Since the radiation of energy is proportional to the square of the acceleration, the proportion of the total energy radiated depends upon the suddenness with which an electron is started or stopped. Now some of the cathode ray particles are stopped abruptly when they impinge on the metal cathode, and, in consequence, give up a fraction of their kinetic energy in the form of electromagnetic radiation. Stokes and Weichert suggested that this radiation constituted the X rays, which are known to have their origin at the surface on which the cathode rays impinge. The mathematical theory has been worked out by J. J. Thomson[[97]]. If the motion of an electron is suddenly arrested, a thin spherical pulse in which the magnetic and electric forces are very intense travels out from the point of impact with the velocity of light. The more suddenly the electron is stopped, the thinner and more intense is the pulse. On this view the X rays are not corpuscular like the cathode rays, which produce them, but consist of transverse disturbances in the ether, akin in some respects to light waves of short wave-length. The rays are thus made up of a number of pulses, which are non-periodic in character, and which follow one another at irregular intervals.

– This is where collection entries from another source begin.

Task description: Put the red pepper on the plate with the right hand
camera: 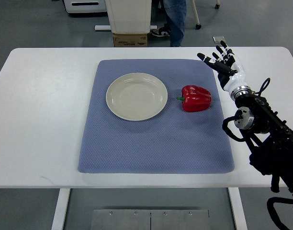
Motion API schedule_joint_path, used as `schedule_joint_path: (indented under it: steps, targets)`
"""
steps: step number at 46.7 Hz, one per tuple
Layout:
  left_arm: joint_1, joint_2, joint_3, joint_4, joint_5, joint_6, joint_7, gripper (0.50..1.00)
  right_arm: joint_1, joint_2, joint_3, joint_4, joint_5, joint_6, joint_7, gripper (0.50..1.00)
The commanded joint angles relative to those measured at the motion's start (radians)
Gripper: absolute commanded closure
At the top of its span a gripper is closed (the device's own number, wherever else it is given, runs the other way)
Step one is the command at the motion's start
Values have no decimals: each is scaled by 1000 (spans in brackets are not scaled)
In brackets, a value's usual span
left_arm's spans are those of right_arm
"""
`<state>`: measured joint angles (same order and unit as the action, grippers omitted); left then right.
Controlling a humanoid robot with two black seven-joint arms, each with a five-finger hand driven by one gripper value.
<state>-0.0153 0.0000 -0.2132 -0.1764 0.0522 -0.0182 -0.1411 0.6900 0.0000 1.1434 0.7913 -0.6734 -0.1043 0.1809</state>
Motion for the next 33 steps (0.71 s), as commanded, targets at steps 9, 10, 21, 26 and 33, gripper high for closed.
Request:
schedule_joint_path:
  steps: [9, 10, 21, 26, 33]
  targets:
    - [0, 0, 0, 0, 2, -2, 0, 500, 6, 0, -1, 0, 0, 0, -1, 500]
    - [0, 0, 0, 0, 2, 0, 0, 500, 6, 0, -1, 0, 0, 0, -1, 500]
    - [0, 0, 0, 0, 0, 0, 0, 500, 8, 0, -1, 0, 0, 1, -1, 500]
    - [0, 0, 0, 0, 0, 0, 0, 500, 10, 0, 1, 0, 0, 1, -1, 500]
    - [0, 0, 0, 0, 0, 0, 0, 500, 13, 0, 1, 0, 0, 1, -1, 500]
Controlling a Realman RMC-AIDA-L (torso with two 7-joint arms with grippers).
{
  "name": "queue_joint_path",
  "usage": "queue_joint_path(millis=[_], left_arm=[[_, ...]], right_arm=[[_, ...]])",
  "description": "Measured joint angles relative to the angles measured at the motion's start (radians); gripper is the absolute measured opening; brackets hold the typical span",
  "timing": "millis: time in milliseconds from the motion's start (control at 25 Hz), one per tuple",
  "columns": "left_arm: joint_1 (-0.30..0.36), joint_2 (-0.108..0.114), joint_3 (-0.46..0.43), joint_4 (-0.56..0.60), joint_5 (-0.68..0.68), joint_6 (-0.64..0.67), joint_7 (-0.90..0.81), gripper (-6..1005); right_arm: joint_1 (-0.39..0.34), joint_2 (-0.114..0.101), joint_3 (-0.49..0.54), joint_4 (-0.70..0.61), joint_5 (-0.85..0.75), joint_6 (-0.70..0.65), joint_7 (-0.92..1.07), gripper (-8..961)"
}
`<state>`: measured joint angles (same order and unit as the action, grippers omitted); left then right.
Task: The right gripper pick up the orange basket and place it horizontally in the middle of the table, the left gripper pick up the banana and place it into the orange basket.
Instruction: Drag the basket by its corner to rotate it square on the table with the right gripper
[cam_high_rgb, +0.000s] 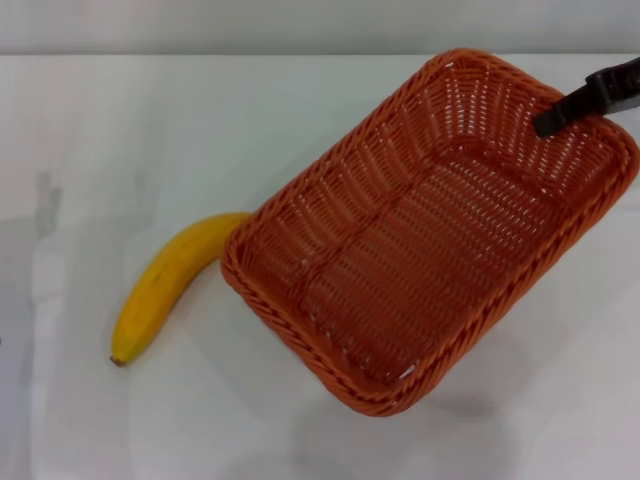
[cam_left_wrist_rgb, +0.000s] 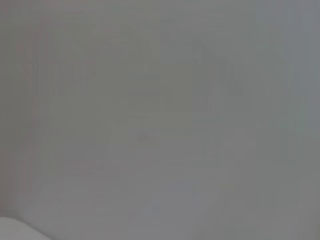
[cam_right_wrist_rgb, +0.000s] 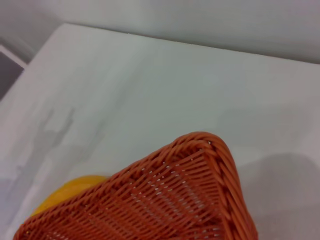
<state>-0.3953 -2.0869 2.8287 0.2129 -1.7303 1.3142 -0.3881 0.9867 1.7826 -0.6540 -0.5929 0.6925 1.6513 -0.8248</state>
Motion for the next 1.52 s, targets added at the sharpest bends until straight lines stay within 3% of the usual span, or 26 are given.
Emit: queue_joint_path(millis=[200,440,560,800,920,1280,1520], left_arm=[[-0.004,0.001,0.0,-0.005,0.0,0.0,0.0,876],[-0.006,0.003,0.0,-0.01,0.0,0.0,0.0,876],[-0.008,0.003,0.0,-0.021,-0.001,0.0,0.0,876],[-0.013,0.004,-0.001,-0.047,-0.003,0.0,0.0,876],[-0.02,0.005,-0.002,-0.067,-0.003,0.001,0.0,876],[-0.04,0.009,-0.002,-0.112,-0.002,0.001,-0.014,876],[-0.056,0.019,0.003,-0.151,0.007,-0.008,-0.073,875]], right_arm=[[-0.026,-0.001,0.004,-0.013,0.056,0.004,0.035,172],[-0.116,0.042,0.06,-0.123,0.127,-0.059,0.121,179],[-0.171,0.08,0.07,-0.214,0.155,-0.065,0.168,182],[-0.299,0.194,0.069,-0.419,0.235,-0.078,0.262,189],[-0.368,0.234,0.048,-0.474,0.285,-0.11,0.287,192],[-0.598,0.235,-0.236,-0.355,0.71,-0.351,0.213,203],[-0.648,0.234,-0.361,-0.342,0.826,-0.446,0.157,210]])
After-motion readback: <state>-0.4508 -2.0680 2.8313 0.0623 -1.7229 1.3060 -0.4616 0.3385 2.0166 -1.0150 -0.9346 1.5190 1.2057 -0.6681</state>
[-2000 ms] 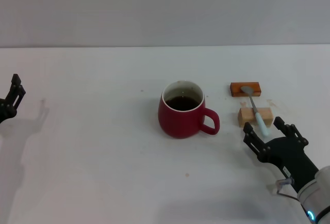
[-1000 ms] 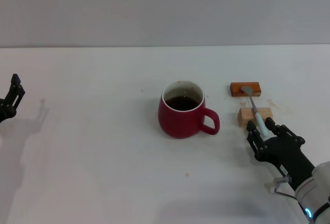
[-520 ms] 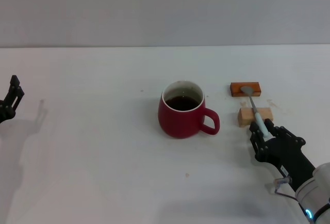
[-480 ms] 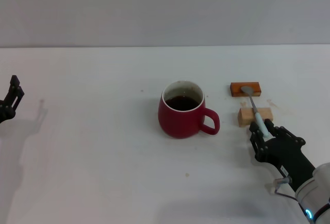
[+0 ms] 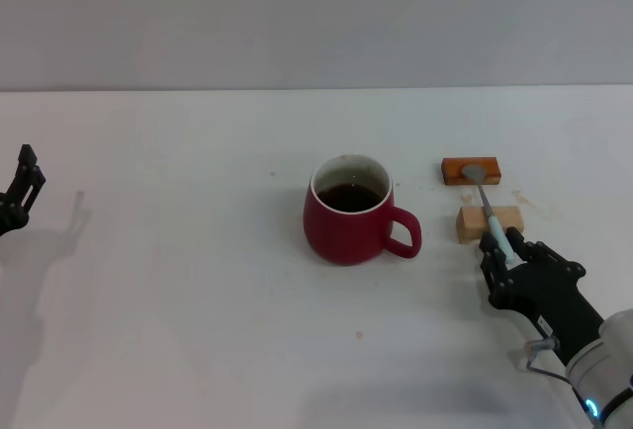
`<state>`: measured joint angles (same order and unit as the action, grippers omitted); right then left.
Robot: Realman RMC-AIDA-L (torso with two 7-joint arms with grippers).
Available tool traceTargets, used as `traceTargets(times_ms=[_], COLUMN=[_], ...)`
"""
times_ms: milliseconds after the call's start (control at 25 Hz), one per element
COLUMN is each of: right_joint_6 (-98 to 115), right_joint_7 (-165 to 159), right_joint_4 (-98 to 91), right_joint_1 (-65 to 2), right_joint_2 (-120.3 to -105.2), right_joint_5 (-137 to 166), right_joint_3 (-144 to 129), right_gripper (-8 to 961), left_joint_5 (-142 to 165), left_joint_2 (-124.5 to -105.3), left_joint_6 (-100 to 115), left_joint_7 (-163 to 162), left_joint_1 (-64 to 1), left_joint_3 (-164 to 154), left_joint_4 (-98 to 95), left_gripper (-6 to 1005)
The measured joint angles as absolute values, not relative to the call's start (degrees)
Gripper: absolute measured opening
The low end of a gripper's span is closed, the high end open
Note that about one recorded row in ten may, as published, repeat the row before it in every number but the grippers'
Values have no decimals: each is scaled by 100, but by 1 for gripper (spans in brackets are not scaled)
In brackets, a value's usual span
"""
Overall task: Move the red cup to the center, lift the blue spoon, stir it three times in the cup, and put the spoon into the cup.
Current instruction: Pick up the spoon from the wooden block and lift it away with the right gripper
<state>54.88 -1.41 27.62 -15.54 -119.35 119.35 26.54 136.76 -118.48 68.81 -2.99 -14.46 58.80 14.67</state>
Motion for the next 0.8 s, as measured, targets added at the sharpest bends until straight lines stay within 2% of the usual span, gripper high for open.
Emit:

On this theory of the nature of the X rays, the absence of direct deflection, refraction, or polarization is to be expected, if the thickness of the pulse is small compared with the diameter of an atom. It also explains the non-deflection of the path of the rays by a magnetic or electric field. The intensity of the electric and magnetic force in the pulse is so great that it is able to cause a removal of an electron from some of the atoms of the gas, over which the pulse passes, and thus causes the ionization observed.

The cathode rays produce X rays, and these in turn give rise to a secondary radiation whenever they impinge on a solid body. This secondary radiation is emitted equally in all directions, and consists partly of a radiation of the X ray type and also of electrons projected with considerable velocity. This secondary radiation gives rise to a tertiary radiation and so on.

Barkla[[98]] has shown that the secondary radiation emitted from a gas through which the rays pass consists in part of scattered X rays of about the same penetrating power as the primary rays as well as some easily absorbed rays.

Part of the cathode rays is diffusely reflected on striking the cathode. These scattered rays consist in part of electrons of the same speed as in the primary beam, but also include some others of much less velocity. The amount of diffuse reflection depends upon the nature of the cathode and the angle of incidence of the rays.

We shall see later ([chapter IV.]) that similar effects are produced when the rays from radio-active substances impinge upon solid bodies.


In this chapter an account of the ionization theory of gases has been given to the extent that is necessary for the interpretation of the measurements of radio-activity by the electric method. It would be out of place here to discuss the development of that theory in detail, to explain the passage of electricity through flames and vapours, the discharge of electricity from hot bodies, and the very complicated phenomena observed in the passage of electricity through a vacuum tube.

For further information on this important subject, the reader is referred to J. J. Thomson’s Conduction of Electricity through Gases, in which the whole subject is treated in a full and complete manner. A simple account of the effect of moving charges and the electronic theory of matter was given by the same author in the Silliman Lectures of Yale University and published under the title Electricity and Matter (Scribner, New York, 1904).